Phillip and Beth dismounted, and Beth carefully tied Patches’s reins to a low branch before flopping down onto the soft grass of the little meadow. Then she sat up, and looked around, remembering the last time she’d been here.

“This is where Mom fainted, Uncle Phillip. Right over there by that big rock.”

Phillip’s eyes followed Beth’s pointing arm, then he stood up and wandered over to the rock on which Carolyn had been sitting that morning a few days earlier. A moment later Beth was beside him. “Remember what Mom said that morning? About it looking like the mill was on fire?”

Phillip glanced down at Beth, nodding. “And she asked you if you’d seen the same thing.”

“And I did,” Beth said, her voice suddenly shy. “At least, I think I did.” Slowly, trying to reconstruct the memory, she told Phillip what she’d seen that day from up at the mausoleum. “I thought it was an optical illusion at first,” she said when she was finished. “But Mom saw the same thing.”

“Maybe you both saw an illusion,” Phillip replied. “From up here, the sun can play funny tricks on you. It reflects off the roof of one building and lights up another. And sometimes when it catches the windows just right, it looks as though the whole village is on fire.”

“But it wasn’t the whole village,” Beth protested. “It was just the mill. And it couldn’t have been refleclions, because all the windows at the mill are boarded up.”

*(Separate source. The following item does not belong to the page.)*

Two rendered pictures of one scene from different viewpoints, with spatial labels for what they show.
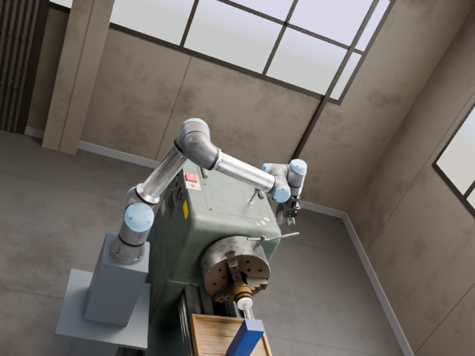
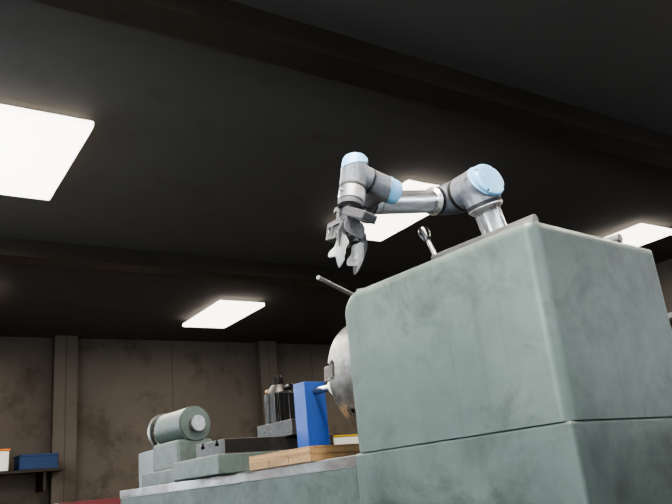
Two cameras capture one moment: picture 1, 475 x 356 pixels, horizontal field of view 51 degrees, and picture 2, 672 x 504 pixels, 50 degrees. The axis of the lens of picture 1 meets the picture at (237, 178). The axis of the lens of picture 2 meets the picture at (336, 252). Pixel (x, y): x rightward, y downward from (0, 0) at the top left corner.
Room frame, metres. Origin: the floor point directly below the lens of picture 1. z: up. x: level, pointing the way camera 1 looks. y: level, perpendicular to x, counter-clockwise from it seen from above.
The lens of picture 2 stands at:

Phillip nodded thoughtfully, and looked once more at the old building at the far side of the town. Already it had changed. The boards were torn away from the windows now, and scaffolding had been constructed around it. Already the sandblasting had begun, and here and there areas of bright red brick were beginning to show through the thick layers of grime that had built up over the decades. In his mind’s eye, Phillip began to picture the mill as it would be in a few more months, with shutters softening the stark rows of evenly spaced windows, a porte cochere extending from the front entrance out over the sidewalk, and wrought-iron tracery decorating the roof line.

“How come it was closed?” he suddenly heard Beth ask. He glanced down once more, and saw her looking back at him with earnest curiosity.

“Economics,” he replied. “The place just wasn’t making any money anymore.”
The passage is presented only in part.